* **Data excerpt**:
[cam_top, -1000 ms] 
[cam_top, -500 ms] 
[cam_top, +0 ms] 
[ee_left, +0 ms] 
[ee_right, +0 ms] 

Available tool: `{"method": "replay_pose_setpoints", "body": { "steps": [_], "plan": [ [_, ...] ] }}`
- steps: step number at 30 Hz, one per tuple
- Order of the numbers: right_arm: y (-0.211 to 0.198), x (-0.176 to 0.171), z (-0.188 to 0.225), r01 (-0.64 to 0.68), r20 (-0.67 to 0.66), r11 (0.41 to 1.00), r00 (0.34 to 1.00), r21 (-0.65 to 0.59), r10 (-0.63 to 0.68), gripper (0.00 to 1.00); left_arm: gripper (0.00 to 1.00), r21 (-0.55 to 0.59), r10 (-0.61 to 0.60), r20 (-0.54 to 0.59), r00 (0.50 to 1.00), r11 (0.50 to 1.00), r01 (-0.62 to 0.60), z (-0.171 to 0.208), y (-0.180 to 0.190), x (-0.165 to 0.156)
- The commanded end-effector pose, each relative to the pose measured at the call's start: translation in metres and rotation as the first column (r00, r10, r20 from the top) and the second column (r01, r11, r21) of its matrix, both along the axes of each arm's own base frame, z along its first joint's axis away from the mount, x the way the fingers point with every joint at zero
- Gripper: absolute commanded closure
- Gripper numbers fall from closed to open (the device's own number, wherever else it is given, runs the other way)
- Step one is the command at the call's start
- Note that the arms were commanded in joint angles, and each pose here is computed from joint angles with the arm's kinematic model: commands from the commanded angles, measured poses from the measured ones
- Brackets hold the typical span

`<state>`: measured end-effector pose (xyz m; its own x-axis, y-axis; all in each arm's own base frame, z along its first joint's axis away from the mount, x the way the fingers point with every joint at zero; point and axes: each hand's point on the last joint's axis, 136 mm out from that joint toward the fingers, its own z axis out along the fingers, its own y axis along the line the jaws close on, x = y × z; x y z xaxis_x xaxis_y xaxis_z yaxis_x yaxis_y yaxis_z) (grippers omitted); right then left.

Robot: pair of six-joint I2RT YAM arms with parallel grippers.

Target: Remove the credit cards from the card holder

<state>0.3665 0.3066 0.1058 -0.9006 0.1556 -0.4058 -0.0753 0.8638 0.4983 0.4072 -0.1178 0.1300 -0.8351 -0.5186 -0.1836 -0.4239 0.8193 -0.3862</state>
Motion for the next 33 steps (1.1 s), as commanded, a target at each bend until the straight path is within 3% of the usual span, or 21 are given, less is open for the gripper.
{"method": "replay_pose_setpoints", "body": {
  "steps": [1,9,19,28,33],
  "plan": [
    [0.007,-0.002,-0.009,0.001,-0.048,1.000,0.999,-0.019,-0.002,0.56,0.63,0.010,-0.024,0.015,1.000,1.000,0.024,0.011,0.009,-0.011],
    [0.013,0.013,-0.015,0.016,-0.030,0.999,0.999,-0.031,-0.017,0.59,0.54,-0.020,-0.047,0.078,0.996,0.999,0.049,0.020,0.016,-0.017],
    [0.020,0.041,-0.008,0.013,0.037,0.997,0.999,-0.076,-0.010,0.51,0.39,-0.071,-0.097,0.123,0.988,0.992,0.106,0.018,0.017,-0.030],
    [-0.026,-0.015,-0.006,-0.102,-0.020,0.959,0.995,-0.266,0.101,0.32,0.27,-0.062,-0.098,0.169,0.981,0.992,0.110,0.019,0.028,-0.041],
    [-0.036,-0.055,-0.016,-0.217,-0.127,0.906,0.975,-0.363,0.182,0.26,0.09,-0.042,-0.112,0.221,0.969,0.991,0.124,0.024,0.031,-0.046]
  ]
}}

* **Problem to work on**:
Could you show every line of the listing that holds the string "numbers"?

* **Response to the exercise**:
- Order of the numbers: right_arm: y (-0.211 to 0.198), x (-0.176 to 0.171), z (-0.188 to 0.225), r01 (-0.64 to 0.68), r20 (-0.67 to 0.66), r11 (0.41 to 1.00), r00 (0.34 to 1.00), r21 (-0.65 to 0.59), r10 (-0.63 to 0.68), gripper (0.00 to 1.00); left_arm: gripper (0.00 to 1.00), r21 (-0.55 to 0.59), r10 (-0.61 to 0.60), r20 (-0.54 to 0.59), r00 (0.50 to 1.00), r11 (0.50 to 1.00), r01 (-0.62 to 0.60), z (-0.171 to 0.208), y (-0.180 to 0.190), x (-0.165 to 0.156)
- Gripper numbers fall from closed to open (the device's own number, wherever else it is given, runs the other way)

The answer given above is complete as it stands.